→ **Problem details**
The entire listing below is to be reproduced exactly.

→ **Available data**
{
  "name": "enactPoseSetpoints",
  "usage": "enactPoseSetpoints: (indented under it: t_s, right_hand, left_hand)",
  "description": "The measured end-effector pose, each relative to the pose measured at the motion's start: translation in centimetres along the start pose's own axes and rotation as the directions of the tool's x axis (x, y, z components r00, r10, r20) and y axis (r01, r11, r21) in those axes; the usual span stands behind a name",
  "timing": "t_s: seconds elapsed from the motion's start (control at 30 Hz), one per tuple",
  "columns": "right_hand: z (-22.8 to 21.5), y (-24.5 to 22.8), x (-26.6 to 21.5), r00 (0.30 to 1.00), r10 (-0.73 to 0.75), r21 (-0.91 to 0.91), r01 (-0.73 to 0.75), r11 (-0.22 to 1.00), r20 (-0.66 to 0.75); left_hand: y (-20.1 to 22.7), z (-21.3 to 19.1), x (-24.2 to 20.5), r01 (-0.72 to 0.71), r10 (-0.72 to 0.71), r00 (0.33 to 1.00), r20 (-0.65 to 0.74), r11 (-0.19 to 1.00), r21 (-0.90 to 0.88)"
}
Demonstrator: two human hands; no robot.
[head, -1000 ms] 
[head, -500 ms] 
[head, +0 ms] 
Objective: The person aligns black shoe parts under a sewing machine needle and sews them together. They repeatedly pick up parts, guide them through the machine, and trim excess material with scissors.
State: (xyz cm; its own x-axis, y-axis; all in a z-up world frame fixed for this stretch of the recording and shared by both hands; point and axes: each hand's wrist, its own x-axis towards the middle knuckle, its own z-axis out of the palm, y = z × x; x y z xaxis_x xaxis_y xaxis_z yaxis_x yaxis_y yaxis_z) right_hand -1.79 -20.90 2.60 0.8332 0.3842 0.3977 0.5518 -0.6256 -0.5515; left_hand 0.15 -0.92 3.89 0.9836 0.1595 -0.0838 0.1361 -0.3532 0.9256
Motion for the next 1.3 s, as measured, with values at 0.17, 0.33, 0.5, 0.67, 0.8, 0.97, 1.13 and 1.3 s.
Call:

→ **Output for this exercise**
{
  "name": "enactPoseSetpoints",
  "usage": "enactPoseSetpoints: (indented under it: t_s, right_hand, left_hand)",
  "description": "The measured end-effector pose, each relative to the pose measured at the motion's start: translation in centimetres along the start pose's own axes and rotation as the directions of the tool's x axis (x, y, z components r00, r10, r20) and y axis (r01, r11, r21) in those axes; the usual span stands behind a name",
  "timing": "t_s: seconds elapsed from the motion's start (control at 30 Hz), one per tuple",
  "columns": "right_hand: z (-22.8 to 21.5), y (-24.5 to 22.8), x (-26.6 to 21.5), r00 (0.30 to 1.00), r10 (-0.73 to 0.75), r21 (-0.91 to 0.91), r01 (-0.73 to 0.75), r11 (-0.22 to 1.00), r20 (-0.66 to 0.75); left_hand: y (-20.1 to 22.7), z (-21.3 to 19.1), x (-24.2 to 20.5), r01 (-0.72 to 0.71), r10 (-0.72 to 0.71), r00 (0.33 to 1.00), r20 (-0.65 to 0.74), r11 (-0.19 to 1.00), r21 (-0.90 to 0.88)"
}
Demonstrator: two human hands; no robot.
[head, -1000 ms] 
[head, -500 ms] 
[head, +0 ms] 
Objective: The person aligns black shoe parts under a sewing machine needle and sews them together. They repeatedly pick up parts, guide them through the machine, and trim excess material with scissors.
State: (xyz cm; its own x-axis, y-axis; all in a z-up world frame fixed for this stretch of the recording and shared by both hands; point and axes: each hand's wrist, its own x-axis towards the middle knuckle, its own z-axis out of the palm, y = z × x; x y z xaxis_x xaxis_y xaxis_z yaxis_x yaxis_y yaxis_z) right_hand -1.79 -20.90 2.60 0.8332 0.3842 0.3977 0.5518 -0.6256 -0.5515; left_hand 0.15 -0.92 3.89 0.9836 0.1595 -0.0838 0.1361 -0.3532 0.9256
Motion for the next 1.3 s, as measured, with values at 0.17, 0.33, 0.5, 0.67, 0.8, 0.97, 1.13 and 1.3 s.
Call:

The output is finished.